Studio album by Brian Eno
- Released: 1 January 2017
- Genre: Ambient
- Length: ∞ (iOS app); 54:00 (all other media);
- Label: Warp
- Producer: Brian Eno

Brian Eno chronology
| The Ship (2016) | Reflection (2017) | Mixing Colours (2020) |

= Reflection (Brian Eno album) =

Reflection is the twenty-seventh studio album by Brian Eno, released on 1 January 2017 on Warp Records. It is a piece of generative ambient music produced by Eno, which plays indefinitely via an app, modulating its output at different times of the day. A pre-recorded version of the album is available on CD and vinyl, which runs for 54 minutes. Digital streaming versions of the album update on a seasonal basis. It was nominated for the 2017 Grammy Award for Best New Age Album and was released to a positive acclaim by critics.

==Background==
Reflection was released as part of Eno's series of ambient albums. Its structure is similar to that of Thursday Afternoon (1985), an earlier album of his that consists of a single track that runs for 60 minutes in length. Reflection has a length of 54 minutes. Eno decided on its title as the piece "makes [him] think back. It makes me think things over. It seems to create a psychological space that encourages internal conversation. And external ones actually—people seem to enjoy it as the background to their conversations". He considers the work the most sophisticated of all his ambient releases, and that the physical editions are a mere static excerpt of the "full" piece contained in the iOS app.

==Release==
On 1 January 2017, an album listening event was held at several Rough Trade shops worldwide. During the event, an edition of Reflection limited to 500 copies was available on CD, where each disc contained a "uniquely generated, one-of-a-kind" version of the piece inside of an autographed case sleeve.

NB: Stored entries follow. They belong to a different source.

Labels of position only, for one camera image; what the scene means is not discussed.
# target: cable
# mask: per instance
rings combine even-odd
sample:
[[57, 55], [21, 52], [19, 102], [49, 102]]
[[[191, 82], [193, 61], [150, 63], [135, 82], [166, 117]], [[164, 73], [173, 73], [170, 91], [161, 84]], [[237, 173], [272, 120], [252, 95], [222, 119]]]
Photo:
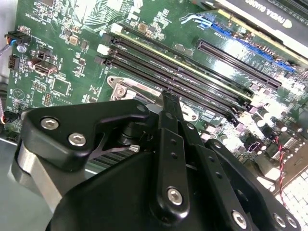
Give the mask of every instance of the cable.
[[3, 55], [8, 49], [10, 48], [10, 45], [5, 45], [1, 50], [0, 50], [0, 56]]
[[1, 121], [2, 124], [5, 124], [5, 122], [4, 122], [4, 116], [0, 116], [0, 121]]
[[283, 161], [283, 150], [282, 150], [282, 145], [279, 143], [279, 137], [276, 136], [275, 137], [275, 142], [278, 145], [278, 151], [279, 151], [279, 156], [280, 156], [280, 161], [279, 161], [279, 171], [280, 171], [280, 175], [279, 175], [279, 195], [280, 195], [280, 199], [282, 201], [282, 204], [284, 207], [286, 207], [286, 204], [284, 202], [283, 199], [283, 190], [282, 190], [282, 183], [283, 183], [283, 168], [284, 168], [284, 161]]

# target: red wire
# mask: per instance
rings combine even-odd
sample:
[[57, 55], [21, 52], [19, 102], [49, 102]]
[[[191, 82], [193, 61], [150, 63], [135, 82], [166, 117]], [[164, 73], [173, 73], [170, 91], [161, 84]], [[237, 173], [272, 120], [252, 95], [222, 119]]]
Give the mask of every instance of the red wire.
[[278, 136], [276, 136], [276, 138], [275, 138], [275, 141], [276, 141], [276, 143], [278, 144], [278, 151], [280, 152], [280, 165], [279, 165], [279, 167], [280, 167], [280, 176], [279, 176], [279, 195], [280, 195], [280, 199], [281, 199], [281, 201], [282, 201], [282, 204], [283, 204], [283, 206], [284, 207], [286, 207], [286, 204], [285, 204], [285, 202], [284, 202], [284, 199], [283, 199], [283, 190], [282, 190], [282, 183], [283, 183], [283, 167], [284, 167], [284, 162], [283, 162], [283, 151], [282, 151], [282, 145], [281, 144], [279, 144], [279, 137]]

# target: capacitor
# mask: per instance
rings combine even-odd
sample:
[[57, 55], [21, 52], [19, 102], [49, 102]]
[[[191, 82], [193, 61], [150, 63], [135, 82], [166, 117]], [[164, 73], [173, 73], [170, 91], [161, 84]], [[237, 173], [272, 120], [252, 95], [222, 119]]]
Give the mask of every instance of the capacitor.
[[287, 112], [281, 112], [281, 116], [285, 117], [287, 115]]
[[270, 113], [264, 108], [260, 110], [260, 115], [266, 120], [269, 120], [271, 118]]
[[256, 152], [257, 155], [261, 155], [263, 153], [262, 150], [259, 147], [257, 147], [255, 149], [255, 152]]
[[203, 142], [207, 142], [210, 138], [212, 138], [212, 135], [208, 131], [202, 130], [200, 137]]
[[41, 60], [38, 58], [34, 58], [27, 61], [27, 64], [30, 68], [32, 68], [35, 64], [39, 63]]
[[24, 44], [19, 44], [16, 48], [20, 53], [26, 53], [27, 51], [27, 47]]
[[300, 127], [300, 126], [299, 126], [297, 123], [295, 123], [295, 122], [290, 123], [290, 127], [291, 127], [294, 131], [296, 131], [296, 132], [302, 132], [302, 131], [303, 131], [303, 128]]
[[259, 142], [259, 148], [260, 150], [262, 151], [265, 151], [266, 150], [266, 145], [263, 143], [263, 141], [261, 139], [258, 139], [257, 142]]
[[260, 128], [265, 125], [265, 121], [258, 115], [253, 115], [252, 119], [255, 121], [256, 125]]
[[280, 131], [284, 132], [288, 130], [288, 127], [280, 120], [277, 120], [275, 125], [280, 129]]
[[266, 138], [269, 138], [270, 140], [272, 140], [273, 137], [276, 135], [274, 130], [270, 126], [268, 126], [268, 125], [264, 126], [263, 129], [261, 130], [261, 132], [263, 133], [263, 135]]
[[222, 142], [223, 145], [227, 145], [228, 142], [229, 142], [229, 138], [227, 135], [225, 134], [222, 134], [220, 137], [219, 137], [220, 141]]

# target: silver screw
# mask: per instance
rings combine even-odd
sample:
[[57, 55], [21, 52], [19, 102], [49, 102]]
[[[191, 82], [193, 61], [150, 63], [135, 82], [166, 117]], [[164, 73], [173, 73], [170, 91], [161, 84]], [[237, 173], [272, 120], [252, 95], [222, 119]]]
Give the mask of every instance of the silver screw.
[[183, 203], [183, 198], [181, 193], [176, 189], [169, 189], [167, 192], [168, 199], [174, 205], [181, 205]]
[[190, 123], [187, 124], [187, 127], [189, 127], [189, 129], [194, 130], [194, 126]]
[[84, 137], [84, 135], [79, 133], [71, 134], [68, 137], [68, 141], [71, 143], [71, 145], [78, 147], [82, 147], [86, 144], [86, 138]]
[[274, 213], [274, 218], [281, 227], [285, 228], [285, 222], [278, 214]]
[[293, 220], [292, 217], [290, 217], [288, 214], [286, 215], [287, 221], [290, 223], [290, 225], [292, 225], [294, 228], [297, 228], [297, 224], [295, 222], [295, 220]]
[[240, 226], [243, 230], [245, 230], [247, 228], [247, 222], [246, 222], [245, 218], [238, 211], [234, 210], [232, 212], [232, 217], [233, 217], [235, 223], [238, 226]]
[[59, 127], [58, 121], [53, 118], [45, 118], [40, 122], [41, 126], [47, 130], [55, 130]]
[[24, 45], [18, 45], [17, 47], [18, 52], [20, 53], [26, 53], [27, 51], [27, 47], [25, 47]]
[[138, 105], [137, 108], [138, 108], [139, 111], [145, 112], [144, 106]]
[[217, 148], [221, 148], [220, 143], [218, 143], [217, 141], [214, 142], [214, 145], [215, 145]]
[[169, 113], [169, 112], [166, 113], [166, 116], [167, 116], [169, 119], [173, 119], [172, 114]]

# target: chip
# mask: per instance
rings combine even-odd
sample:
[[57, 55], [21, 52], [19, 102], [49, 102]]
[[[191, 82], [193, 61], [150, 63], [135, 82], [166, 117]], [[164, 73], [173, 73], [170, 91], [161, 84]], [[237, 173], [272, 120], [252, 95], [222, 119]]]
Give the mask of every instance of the chip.
[[85, 40], [82, 40], [80, 47], [82, 50], [85, 50], [87, 48], [87, 45], [88, 43]]
[[67, 95], [71, 87], [70, 82], [55, 78], [52, 84], [52, 90], [59, 94]]
[[69, 30], [65, 30], [64, 33], [68, 36], [71, 36], [72, 35], [72, 32], [70, 32]]
[[53, 5], [53, 2], [54, 0], [40, 0], [42, 3], [46, 4], [46, 5], [49, 5], [49, 6], [52, 6]]
[[80, 60], [79, 60], [79, 64], [80, 64], [80, 65], [83, 66], [85, 63], [86, 63], [86, 61], [85, 61], [84, 59], [80, 59]]
[[155, 32], [155, 31], [156, 31], [156, 27], [154, 27], [154, 26], [150, 26], [150, 27], [149, 27], [149, 31], [151, 31], [151, 32]]
[[78, 44], [78, 37], [75, 36], [70, 36], [68, 42], [74, 46], [76, 46]]
[[143, 34], [145, 34], [147, 32], [148, 28], [149, 27], [146, 24], [144, 24], [144, 23], [140, 23], [138, 25], [138, 31], [143, 33]]

Subsequently, 1 April, 1 July, and 9 October saw Eno release a new excerpt of the generative piece to streaming services Apple Music and Spotify, with varying lengths (the "autumn" iteration being 65:24 in length.) Each of these seasonal excerpts took the place of the previous version to represent the album. The generative iOS app also received updates on these same days.

==Critical reception==

Upon release, Reflection received positive reviews from critics. Writing for The Guardian, Kitty Empire wrote, "The overall effect is deeply, magnificently peaceful, meditative, even; ambient certainly monopolises certain sections of the thesaurus."

Professional ratings
Aggregate scores
| Source | Rating |
| AnyDecentMusic? | 7.3/10 |
| Metacritic | 75/100 |
Review scores
| Source | Rating |
| AllMusic | Star Half star |
| The A.V. Club | B |
| Consequence of Sound | B |
| Drowned in Sound | 9/10 |
| Financial Times | Star |
| The Guardian | Star |
| The Line of Best Fit | 9/10 |
| Pitchfork | 7.7/10 |
| Slant Magazine | Star Half star |
| Uncut | Star |

==Track listing==
Written, recorded, and produced by Brian Eno.

CD, vinyl and original digital purchase editions
| No. | Title | Length |
|---|---|---|
| 1. | "Reflection" | 54:00 |

Current digital streaming edition
| No. | Title | Length |
|---|---|---|
| 1. | "Reflection" | 65:24 |

==Personnel==
Credits are adapted from the album's liner notes.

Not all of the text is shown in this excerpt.